= Human Longevity =

American venture company

Human Longevity, Inc. is a San Diego–based venture launched by Craig Venter, Robert Hariri and Peter Diamandis in 2013. Its goal is to build the world's most comprehensive database on human genotypes and phenotypes, and then subject it to machine learning so that it can help develop new ways to fight diseases associated with aging. The company received in investments in its Series A offering in summer 2014 and announced a further $220 million Series B investment offering in April 2016. It has made deals with drug companies Celgene and AstraZeneca to collaborate in its research.

==Overview==
While it is conducting research, the company is offering a wellness service known as "Health Nucleus," which offers customers a range of medical tests such as a full genome sequencing and tests for early indications of cancers, Alzheimer's and heart disease. This testing is meant to help people catch diseases earlier than otherwise possible and to identify risk factors for diseases later in life.
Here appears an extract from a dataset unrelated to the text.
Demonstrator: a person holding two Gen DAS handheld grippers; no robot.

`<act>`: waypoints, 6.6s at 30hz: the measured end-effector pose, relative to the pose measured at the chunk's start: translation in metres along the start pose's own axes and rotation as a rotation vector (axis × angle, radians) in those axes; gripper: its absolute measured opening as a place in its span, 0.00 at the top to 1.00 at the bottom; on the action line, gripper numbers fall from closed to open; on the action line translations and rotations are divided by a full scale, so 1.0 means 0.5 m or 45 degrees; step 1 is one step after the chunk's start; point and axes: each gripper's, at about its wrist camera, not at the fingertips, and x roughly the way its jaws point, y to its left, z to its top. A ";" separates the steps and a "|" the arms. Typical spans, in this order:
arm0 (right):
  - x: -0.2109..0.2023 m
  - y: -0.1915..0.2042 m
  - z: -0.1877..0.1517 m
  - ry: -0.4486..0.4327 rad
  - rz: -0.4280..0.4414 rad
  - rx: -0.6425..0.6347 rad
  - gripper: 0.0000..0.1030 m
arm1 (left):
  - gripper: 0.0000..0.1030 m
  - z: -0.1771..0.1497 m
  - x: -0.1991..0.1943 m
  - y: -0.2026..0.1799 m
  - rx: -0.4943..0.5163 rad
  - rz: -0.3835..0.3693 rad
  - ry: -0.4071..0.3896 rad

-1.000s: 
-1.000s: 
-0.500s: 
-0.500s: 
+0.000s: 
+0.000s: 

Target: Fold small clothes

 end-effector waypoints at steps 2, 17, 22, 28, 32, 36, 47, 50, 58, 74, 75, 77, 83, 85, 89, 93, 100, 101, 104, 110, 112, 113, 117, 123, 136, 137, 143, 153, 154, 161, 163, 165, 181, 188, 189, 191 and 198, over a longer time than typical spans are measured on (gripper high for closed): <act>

At the start of 2017, the company hired Cynthia Collins from GE Healthcare, and Venter became Executive Chair. The company's chief operating officer, Mark Winham, left the company in mid-2017, and Collins and the company's chief medical officer, Brad Perkins, left in December. Venter stepped back into the CEO role, but announced in May 2018 that he was leaving the company to return to the J. Craig Venter Institute. Venter was sued for allegedly 'stealing trade secrets' at Human Longevity. The case has been dismissed.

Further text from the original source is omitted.